## ASSIGNMENT:
Your job is to set down the stretch of entries that opens with the line containing "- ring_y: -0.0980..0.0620" and closes with the line containing "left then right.". Keep both end lines, copy each exactly, and add nothing.

::::::

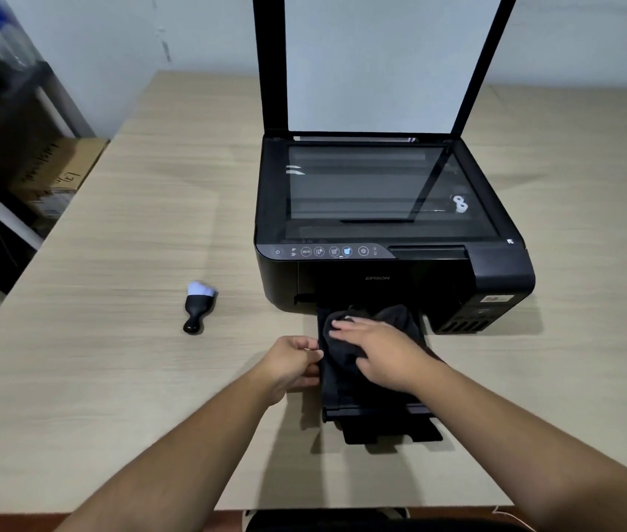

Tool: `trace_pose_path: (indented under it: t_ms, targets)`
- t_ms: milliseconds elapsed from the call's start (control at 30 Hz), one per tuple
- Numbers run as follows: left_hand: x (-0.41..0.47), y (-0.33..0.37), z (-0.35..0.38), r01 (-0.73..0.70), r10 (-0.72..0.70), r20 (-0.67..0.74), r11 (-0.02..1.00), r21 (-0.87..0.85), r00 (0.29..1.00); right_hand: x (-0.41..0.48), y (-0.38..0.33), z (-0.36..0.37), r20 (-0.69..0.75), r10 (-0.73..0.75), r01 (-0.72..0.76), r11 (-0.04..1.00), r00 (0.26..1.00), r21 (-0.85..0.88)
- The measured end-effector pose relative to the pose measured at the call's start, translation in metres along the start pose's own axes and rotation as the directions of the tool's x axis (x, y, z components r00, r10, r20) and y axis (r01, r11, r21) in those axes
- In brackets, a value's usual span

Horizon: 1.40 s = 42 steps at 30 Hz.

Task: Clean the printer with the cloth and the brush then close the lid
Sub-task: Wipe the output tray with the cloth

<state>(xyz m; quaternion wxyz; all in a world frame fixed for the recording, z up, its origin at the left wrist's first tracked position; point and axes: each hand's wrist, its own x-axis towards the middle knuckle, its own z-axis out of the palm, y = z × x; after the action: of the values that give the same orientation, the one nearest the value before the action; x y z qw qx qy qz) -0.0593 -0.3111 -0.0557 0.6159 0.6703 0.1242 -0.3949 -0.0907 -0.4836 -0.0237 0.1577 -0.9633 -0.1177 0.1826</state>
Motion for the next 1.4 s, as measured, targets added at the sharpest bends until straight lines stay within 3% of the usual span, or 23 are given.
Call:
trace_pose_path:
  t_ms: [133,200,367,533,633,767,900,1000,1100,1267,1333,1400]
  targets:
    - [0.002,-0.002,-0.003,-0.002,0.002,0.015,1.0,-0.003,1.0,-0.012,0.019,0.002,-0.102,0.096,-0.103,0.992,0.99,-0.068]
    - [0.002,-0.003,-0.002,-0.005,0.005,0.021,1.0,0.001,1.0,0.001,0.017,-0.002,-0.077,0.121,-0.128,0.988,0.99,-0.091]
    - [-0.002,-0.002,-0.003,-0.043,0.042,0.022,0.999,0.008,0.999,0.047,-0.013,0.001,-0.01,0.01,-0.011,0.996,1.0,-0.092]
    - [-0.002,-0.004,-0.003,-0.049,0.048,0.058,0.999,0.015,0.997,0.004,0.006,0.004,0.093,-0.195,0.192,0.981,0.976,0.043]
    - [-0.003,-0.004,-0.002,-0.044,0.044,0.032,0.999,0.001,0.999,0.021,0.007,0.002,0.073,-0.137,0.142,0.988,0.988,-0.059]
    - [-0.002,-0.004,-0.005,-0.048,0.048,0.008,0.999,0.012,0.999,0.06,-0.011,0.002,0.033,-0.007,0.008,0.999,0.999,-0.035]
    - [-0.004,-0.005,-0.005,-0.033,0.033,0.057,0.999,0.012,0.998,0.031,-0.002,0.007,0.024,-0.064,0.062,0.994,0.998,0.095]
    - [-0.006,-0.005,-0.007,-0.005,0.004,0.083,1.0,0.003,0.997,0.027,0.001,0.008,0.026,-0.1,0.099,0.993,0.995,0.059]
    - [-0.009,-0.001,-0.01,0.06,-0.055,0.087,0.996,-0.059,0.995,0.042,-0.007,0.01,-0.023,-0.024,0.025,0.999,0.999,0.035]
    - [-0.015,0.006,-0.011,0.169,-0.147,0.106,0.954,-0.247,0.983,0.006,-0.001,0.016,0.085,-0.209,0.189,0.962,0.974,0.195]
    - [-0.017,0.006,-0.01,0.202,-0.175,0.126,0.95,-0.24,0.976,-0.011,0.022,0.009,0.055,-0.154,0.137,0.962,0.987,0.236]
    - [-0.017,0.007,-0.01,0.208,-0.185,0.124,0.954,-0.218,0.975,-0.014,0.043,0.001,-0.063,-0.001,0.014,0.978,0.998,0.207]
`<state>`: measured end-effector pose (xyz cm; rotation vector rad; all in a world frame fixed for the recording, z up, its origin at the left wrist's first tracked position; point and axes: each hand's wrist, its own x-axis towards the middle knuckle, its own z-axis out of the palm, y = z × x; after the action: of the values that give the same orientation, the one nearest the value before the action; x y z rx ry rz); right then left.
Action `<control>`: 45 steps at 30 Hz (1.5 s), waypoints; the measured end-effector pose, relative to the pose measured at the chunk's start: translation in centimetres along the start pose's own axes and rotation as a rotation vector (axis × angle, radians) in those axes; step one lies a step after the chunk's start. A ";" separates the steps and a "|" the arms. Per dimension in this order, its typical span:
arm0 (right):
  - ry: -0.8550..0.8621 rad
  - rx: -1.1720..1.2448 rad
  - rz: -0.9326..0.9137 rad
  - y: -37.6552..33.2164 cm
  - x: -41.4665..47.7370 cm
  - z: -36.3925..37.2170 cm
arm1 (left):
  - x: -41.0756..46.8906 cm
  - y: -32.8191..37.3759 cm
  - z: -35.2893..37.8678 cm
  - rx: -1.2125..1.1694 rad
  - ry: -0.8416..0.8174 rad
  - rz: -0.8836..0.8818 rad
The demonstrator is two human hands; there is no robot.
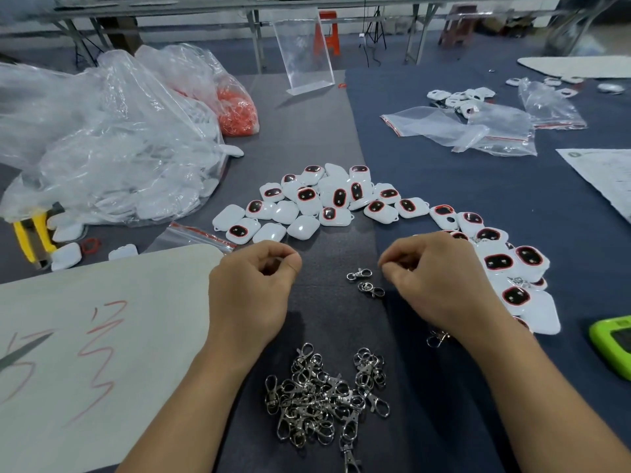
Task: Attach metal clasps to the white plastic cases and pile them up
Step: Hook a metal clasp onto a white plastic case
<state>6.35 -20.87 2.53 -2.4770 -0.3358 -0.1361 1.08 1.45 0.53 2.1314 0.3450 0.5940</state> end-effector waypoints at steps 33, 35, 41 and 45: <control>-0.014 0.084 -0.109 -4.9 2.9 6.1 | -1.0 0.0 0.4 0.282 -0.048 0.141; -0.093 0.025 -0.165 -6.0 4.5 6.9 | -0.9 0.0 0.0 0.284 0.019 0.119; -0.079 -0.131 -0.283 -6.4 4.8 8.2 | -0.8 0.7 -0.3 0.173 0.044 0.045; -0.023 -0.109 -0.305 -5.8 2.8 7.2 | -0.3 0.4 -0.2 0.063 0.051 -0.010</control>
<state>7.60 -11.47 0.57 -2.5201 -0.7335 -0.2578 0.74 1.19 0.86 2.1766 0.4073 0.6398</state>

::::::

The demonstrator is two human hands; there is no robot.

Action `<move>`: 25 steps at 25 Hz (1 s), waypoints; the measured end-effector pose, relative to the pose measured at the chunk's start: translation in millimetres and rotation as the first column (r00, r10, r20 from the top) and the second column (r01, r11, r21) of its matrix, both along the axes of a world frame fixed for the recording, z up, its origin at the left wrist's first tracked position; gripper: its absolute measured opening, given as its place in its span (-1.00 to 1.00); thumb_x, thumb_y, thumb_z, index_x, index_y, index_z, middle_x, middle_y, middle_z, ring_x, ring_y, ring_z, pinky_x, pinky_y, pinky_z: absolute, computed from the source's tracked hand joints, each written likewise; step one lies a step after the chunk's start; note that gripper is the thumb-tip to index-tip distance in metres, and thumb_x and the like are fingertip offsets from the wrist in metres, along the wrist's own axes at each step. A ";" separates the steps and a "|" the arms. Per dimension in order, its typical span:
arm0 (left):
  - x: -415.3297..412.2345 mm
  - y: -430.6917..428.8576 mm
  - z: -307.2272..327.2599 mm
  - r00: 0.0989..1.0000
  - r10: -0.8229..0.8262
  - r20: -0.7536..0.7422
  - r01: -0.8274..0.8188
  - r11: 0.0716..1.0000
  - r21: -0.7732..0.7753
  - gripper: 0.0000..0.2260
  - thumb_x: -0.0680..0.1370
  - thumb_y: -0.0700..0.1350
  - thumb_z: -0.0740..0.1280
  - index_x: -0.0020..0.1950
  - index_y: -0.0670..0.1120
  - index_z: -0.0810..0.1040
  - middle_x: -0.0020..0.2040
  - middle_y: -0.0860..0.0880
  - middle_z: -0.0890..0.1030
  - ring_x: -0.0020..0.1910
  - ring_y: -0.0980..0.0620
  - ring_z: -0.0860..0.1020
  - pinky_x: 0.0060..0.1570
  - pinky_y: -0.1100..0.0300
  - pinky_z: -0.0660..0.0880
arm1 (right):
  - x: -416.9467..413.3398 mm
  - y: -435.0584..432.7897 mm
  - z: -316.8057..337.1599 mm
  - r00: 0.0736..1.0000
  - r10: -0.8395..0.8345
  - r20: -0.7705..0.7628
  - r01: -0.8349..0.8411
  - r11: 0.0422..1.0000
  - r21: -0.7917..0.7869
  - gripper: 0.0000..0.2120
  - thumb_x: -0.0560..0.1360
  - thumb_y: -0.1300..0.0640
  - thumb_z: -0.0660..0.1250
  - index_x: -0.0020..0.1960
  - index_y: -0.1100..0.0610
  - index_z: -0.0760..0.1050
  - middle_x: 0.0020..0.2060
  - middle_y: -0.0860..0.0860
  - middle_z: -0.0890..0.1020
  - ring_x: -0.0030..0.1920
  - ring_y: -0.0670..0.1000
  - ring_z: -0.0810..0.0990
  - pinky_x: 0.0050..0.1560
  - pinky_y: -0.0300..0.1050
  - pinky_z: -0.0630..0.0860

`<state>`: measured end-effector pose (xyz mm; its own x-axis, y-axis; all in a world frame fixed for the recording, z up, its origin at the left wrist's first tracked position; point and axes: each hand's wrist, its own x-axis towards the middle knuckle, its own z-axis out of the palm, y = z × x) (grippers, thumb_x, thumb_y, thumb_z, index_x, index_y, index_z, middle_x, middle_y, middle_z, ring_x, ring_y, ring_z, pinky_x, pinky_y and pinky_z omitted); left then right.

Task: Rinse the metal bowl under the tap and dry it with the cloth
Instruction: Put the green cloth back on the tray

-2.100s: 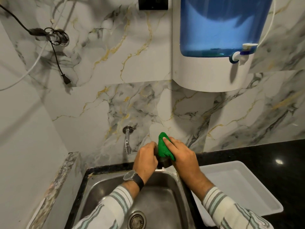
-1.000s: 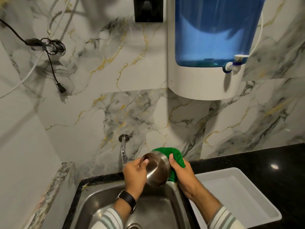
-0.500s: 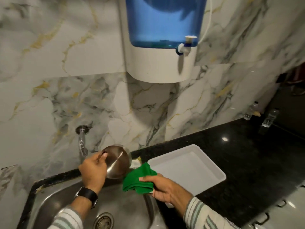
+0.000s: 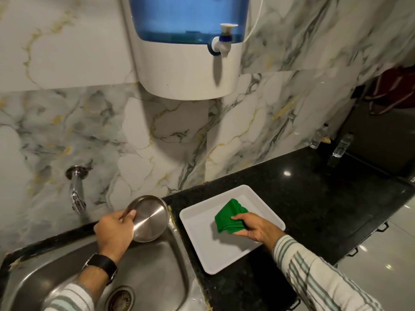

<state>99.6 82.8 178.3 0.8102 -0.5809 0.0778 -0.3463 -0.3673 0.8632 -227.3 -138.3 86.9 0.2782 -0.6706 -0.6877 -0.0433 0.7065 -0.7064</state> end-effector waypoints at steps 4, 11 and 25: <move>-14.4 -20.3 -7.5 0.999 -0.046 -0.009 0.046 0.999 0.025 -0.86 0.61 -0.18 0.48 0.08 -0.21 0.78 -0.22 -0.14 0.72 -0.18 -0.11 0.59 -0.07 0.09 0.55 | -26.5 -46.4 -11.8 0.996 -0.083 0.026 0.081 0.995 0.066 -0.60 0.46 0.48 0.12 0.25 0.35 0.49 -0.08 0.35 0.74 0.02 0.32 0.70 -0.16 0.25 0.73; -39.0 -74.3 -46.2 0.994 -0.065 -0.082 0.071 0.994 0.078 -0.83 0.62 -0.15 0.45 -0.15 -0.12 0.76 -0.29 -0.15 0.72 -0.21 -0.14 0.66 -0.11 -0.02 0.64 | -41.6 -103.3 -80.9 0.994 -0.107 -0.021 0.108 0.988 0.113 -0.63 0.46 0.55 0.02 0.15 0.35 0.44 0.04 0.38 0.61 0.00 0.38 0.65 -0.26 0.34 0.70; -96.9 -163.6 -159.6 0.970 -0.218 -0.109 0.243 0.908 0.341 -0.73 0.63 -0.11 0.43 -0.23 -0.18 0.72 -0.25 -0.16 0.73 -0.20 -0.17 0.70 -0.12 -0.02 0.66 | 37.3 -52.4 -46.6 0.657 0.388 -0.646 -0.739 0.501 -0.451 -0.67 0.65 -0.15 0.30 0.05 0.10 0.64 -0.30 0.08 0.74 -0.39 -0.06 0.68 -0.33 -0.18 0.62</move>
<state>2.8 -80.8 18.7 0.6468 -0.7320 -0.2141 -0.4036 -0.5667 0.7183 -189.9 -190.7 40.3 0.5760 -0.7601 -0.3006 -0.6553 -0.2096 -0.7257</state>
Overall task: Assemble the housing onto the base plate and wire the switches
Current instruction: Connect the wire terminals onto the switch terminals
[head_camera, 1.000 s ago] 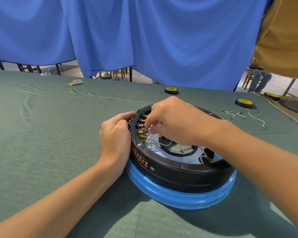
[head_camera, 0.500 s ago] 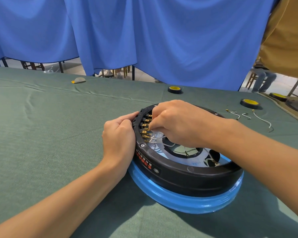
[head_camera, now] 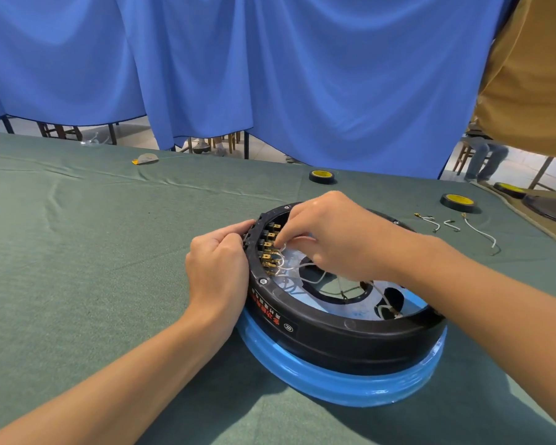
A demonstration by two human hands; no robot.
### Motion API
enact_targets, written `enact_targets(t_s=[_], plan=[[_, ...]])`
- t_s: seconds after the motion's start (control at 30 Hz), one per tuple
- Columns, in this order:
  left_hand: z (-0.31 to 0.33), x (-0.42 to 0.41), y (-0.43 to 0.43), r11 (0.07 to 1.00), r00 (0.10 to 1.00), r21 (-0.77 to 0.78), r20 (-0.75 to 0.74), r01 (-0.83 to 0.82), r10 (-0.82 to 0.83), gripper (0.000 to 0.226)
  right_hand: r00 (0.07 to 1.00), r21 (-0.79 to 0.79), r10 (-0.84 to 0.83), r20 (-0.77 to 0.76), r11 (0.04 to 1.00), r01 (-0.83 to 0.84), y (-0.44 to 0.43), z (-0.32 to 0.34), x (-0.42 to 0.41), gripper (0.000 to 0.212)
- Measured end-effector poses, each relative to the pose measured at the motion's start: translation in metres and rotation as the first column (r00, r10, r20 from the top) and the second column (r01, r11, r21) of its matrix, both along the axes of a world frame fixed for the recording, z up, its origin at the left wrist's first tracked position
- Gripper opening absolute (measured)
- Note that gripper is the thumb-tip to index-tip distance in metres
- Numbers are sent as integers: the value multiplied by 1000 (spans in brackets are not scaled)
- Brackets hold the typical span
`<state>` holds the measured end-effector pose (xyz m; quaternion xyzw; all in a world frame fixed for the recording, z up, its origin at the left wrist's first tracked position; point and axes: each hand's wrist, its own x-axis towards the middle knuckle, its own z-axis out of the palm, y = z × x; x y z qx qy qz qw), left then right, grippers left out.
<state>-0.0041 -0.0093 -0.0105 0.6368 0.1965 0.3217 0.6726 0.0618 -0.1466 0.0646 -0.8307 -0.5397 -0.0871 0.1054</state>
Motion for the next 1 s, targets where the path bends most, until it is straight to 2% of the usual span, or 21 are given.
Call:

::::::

## RESULT OF THIS TASK:
  - ring_y: -0.0980..0.0620
  - ring_z: -0.0860..0.1020
  - pinky_x: 0.0060..0.1570
  - pinky_y: -0.1100..0.0300
  - pinky_z: -0.0660..0.0880
arm1 (right):
  - x: -416.9467..413.3398 mm
  - y: -435.0584..432.7897 mm
  - z: -316.8057..337.1599 mm
  - r00: 0.0736..1.0000
  - r10: -0.8395..0.8345
  - r20: -0.7705..0.7628
  - r01: -0.8349..0.8411
  - r11: 0.0422..1.0000
  - r21: -0.7917..0.7869
  - gripper: 0.0000..0.2120
  - thumb_x: -0.0560..0.1360
  - thumb_y: -0.1300..0.0640
  - thumb_z: -0.0660..0.1250
  - index_x: -0.0020..0.1960
  - index_y: -0.1100..0.0610
  - index_z: -0.0760..0.1050
  - middle_x: 0.0020..0.2060
  - middle_y: -0.0860..0.0860
  - middle_z: -0.0890..0.1020
  - ring_x: -0.0030..0.1920
  - ring_y: -0.0670..0.1000
  - ring_z: -0.0810..0.0990
  - pinky_x: 0.0050..0.1560
  - pinky_y: -0.0300..0.1050
  - pinky_z: -0.0630..0.0860

`<state>`: measured end-effector pose (xyz mm; its own x-axis, y-axis; all in a world frame fixed for the recording, z up, its origin at the left wrist's first tracked position; point and axes: each hand's wrist, its own x-axis towards the middle knuckle, its own z-axis out of the palm, y = z × x) (grippers, thumb_x, thumb_y, thumb_z, index_x, index_y, index_z, middle_x, middle_y, middle_z, ring_x, ring_y, ring_z, pinky_x, pinky_y and pinky_z omitted); left then right.

This output requires nothing further.